United States District Court, D. Colorado

September 18, 2019

UMAR FAROUK ABDULMUTALLAB, Plaintiff,
v.
WILLIAM P. BARR,[1] Attorney General of the United States, in his official capacity, FEDERAL BUREAU OF PRISONS, and JOHN DOES 1 THROUGH 20, in their official capacities, Defendants.

          ORDER ON AMENDED RECOMMENDATION

          RAYMOND P. MOORE UNITED STATES DISTRICT JUDGE

         This matter is before the Court on the Amended Recommendation of United States Magistrate Judge (the “Recommendation”) (ECF No. 120) to grant Defendants’ “Motion for Partial Summary Judgment” (the “Motion”) (ECF No. 80) alleging that Plaintiff failed to exhaust his administrative remedies under 42 U.S.C. § 1997e(a) of the Prison Litigation Reform Act of 1966 (“PLRA”) as to certain claims and allegations. Plaintiff filed an objection (the “Objection”) (ECF No. 128) to which Defendants filed a response (ECF No. 130). The matter is ripe for resolution.

         I. LEGAL STANDARD

         A. Review of a Magistrate Judge’s Recommendations

         When a magistrate judge issues a recommendation on a dispositive matter, Fed.R.Civ.P. 72(b)(3) requires that the district court judge “determine de novo any part of the magistrate judge’s [recommendation] that has been properly objected to.” Upon review, “[t]he district court judge may accept, reject, or modify the recommendation; receive further evidence; or return the matter to the magistrate judge with instructions.” Id. In the absence of a timely and specific objection, “the district court may review a magistrate’s report under any standard it deems appropriate.” Summers v. Utah, 927 F.2d 1165, 1167 (10th Cir. 1991) (citations omitted); see also Fed. R. Civ. P. 72 Advisory Committee’s Note (“When no timely objection is filed, the court need only satisfy itself that there is no clear error on the face of the record in order to accept the recommendation.”).

         B. Motions for Summary Judgment

         The Magistrate Judge correctly set forth the standards applicable to motions filed under Fed.R.Civ.P. 56. Accordingly, the Court incorporates them by reference.

         C. The PLRA

         “The PLRA attempts to eliminate unwarranted federal-court interference with the administration of prisons.” Woodford v.

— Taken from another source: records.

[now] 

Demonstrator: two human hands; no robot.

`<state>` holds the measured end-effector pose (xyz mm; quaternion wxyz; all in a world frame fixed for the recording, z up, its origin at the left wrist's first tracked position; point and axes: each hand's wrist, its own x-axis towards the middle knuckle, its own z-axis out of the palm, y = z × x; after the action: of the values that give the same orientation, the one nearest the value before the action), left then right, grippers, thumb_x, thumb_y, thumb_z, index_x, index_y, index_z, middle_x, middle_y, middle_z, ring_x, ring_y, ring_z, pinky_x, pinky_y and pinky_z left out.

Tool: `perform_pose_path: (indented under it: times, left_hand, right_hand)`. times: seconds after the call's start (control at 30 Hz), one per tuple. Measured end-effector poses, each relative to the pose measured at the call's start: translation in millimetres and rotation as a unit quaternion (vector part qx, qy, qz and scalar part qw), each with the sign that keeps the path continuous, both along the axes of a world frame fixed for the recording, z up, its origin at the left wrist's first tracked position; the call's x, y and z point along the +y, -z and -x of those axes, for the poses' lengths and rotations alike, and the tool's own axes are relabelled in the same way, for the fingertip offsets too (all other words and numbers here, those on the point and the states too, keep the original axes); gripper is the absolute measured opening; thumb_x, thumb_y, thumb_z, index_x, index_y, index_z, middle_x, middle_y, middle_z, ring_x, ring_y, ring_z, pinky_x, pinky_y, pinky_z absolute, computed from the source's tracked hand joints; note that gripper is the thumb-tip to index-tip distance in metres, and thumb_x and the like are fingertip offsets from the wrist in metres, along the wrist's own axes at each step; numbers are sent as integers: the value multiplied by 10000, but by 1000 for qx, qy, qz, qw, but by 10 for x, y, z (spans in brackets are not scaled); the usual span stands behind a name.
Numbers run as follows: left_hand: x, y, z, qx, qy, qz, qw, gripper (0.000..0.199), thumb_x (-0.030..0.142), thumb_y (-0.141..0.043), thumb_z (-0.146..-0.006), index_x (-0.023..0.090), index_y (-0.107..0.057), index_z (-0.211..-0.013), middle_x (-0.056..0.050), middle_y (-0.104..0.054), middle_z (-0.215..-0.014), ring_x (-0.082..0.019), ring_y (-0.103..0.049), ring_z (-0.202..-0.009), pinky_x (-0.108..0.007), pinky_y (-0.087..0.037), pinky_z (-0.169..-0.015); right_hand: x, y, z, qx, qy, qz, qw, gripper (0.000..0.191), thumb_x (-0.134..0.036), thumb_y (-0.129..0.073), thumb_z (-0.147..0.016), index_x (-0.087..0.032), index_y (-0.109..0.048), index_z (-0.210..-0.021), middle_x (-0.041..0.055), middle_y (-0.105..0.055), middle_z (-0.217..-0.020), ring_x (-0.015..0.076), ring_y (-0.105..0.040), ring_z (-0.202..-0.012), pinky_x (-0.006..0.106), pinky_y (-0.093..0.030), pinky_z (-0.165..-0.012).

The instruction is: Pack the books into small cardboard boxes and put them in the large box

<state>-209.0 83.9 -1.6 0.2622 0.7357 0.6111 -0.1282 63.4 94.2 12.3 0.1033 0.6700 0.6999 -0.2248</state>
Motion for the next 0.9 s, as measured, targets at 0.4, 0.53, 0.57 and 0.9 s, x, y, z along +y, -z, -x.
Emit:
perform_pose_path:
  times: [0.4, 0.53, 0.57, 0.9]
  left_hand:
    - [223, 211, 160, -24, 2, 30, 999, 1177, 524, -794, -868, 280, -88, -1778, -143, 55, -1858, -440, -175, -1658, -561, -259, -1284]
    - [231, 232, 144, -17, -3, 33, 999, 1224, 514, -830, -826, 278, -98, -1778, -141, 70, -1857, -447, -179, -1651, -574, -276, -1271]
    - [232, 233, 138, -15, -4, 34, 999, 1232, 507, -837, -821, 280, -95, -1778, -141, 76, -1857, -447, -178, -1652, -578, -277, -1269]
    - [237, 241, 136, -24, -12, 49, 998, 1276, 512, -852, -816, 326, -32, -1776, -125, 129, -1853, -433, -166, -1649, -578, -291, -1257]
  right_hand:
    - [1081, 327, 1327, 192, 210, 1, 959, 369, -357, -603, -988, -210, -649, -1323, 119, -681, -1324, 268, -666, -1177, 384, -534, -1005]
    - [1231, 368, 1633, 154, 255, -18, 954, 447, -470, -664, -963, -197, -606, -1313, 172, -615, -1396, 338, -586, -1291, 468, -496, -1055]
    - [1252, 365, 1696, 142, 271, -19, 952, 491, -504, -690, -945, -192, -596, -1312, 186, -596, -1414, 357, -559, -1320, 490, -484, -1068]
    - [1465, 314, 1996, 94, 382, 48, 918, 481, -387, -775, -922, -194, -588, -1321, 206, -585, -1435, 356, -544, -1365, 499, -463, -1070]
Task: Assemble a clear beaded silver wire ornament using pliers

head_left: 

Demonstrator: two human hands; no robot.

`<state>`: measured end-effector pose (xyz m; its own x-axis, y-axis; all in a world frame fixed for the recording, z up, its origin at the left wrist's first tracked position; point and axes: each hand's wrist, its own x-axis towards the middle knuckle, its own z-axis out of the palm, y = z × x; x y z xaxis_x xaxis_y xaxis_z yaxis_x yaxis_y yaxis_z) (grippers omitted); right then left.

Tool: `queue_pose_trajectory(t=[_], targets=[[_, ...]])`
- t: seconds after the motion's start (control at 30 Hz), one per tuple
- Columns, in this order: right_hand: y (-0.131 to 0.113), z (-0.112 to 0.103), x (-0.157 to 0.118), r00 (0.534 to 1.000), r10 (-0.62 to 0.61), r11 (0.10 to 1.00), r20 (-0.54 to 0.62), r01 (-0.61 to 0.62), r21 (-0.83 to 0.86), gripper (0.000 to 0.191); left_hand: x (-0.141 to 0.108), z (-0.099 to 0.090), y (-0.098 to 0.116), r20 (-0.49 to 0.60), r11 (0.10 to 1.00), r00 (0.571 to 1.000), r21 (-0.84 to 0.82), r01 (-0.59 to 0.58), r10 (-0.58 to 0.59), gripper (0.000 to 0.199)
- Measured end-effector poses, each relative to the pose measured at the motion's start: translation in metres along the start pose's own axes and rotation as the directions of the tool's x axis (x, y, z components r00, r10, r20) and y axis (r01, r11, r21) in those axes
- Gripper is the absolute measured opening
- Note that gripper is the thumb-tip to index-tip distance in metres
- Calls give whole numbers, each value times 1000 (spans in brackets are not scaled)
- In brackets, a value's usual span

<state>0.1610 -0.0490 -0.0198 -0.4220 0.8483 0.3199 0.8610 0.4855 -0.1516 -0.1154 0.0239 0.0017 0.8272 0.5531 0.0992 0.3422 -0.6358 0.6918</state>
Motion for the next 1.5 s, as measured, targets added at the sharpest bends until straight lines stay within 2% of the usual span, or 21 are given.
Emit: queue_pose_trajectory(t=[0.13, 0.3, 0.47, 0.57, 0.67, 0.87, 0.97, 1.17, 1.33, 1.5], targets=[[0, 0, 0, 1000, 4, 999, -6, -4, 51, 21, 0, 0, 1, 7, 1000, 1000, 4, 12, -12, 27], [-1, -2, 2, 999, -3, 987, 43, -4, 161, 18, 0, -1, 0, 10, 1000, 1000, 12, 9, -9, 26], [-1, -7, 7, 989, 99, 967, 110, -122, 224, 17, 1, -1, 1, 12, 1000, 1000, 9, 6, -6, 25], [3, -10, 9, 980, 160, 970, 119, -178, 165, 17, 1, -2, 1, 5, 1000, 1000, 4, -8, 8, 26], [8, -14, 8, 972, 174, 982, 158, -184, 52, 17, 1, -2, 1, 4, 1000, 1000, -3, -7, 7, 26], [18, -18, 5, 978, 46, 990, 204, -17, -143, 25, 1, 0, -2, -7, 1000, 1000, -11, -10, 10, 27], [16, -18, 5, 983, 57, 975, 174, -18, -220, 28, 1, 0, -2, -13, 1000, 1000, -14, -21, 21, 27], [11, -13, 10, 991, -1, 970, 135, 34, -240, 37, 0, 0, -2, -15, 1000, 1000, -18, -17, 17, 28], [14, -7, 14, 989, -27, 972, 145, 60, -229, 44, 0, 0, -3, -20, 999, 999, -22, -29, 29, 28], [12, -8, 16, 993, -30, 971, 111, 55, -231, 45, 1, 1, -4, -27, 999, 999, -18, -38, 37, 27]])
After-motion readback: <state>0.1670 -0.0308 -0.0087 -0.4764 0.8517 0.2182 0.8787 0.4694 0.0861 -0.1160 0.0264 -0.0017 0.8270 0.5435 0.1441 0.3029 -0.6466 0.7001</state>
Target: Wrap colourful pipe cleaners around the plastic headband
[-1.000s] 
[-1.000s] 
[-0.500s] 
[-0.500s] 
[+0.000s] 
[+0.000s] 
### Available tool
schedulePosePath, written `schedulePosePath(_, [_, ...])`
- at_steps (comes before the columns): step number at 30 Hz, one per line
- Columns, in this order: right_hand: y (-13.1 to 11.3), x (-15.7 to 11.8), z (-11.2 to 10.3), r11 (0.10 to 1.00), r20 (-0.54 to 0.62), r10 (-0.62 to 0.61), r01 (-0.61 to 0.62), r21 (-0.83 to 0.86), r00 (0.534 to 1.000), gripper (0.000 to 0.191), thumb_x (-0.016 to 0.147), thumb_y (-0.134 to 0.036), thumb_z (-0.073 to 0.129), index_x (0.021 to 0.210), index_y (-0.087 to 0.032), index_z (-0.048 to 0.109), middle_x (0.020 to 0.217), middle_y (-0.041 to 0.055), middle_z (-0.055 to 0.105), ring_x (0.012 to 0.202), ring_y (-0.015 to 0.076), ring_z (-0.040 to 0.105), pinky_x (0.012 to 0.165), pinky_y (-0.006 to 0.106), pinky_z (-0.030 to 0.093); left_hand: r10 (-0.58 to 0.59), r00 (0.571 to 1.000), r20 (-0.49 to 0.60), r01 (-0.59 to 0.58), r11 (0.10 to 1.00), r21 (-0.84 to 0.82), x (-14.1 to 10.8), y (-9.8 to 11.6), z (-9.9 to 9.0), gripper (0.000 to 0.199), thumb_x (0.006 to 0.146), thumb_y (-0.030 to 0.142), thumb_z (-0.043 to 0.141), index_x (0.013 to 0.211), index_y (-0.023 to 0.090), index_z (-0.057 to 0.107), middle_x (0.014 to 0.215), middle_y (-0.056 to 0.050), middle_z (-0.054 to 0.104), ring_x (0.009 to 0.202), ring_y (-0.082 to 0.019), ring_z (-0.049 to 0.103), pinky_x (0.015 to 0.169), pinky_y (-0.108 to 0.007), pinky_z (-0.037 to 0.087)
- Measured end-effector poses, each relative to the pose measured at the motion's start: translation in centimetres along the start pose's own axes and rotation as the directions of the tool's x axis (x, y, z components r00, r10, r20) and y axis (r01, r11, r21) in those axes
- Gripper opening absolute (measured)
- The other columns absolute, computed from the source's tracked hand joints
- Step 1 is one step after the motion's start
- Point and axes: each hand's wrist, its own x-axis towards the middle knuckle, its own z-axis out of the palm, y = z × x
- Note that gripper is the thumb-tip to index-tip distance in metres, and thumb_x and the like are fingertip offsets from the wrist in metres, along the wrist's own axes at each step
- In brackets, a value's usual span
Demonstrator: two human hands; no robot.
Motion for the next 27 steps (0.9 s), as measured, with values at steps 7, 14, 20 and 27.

Ngo, 548 U.S. 81, 93 (2006). Therefore it “seeks to afford corrections officials time and opportunity to address complaints internally before allowing the initiation of a federal case.” Id. (quotations, alteration, and citation omitted). The prison grievance system is to be given “a fair opportunity” to consider the grievance and can do so only if “the grievant complies with the system’s critical procedural rules.” Id. at 94. Thus, “proper exhaustion of administrative remedies is necessary.” Id. at 84.

         For exhaustion to be proper, this means exhaustion is required “even where the relief sought…cannot be granted by the administrative process.” Id. at 82-83 (citing Booth v. Churner, 532 U.S. 731, 734 (2001)). This also means starting the grievance process is not enough; the process must be completed. Jernigan v. Stuchell, 304 F.3d 1030, 1032 (10th Cir. 2002). This also means that a grievant is not excused from compliance with the process based on his disagreement with prison officials as to the appropriateness of a particular procedure or belief that he should not have to correct a procedural deficiency. See Thomas v. Parker, 609 F.3d 1114, 1119 (10th Cir. 2010).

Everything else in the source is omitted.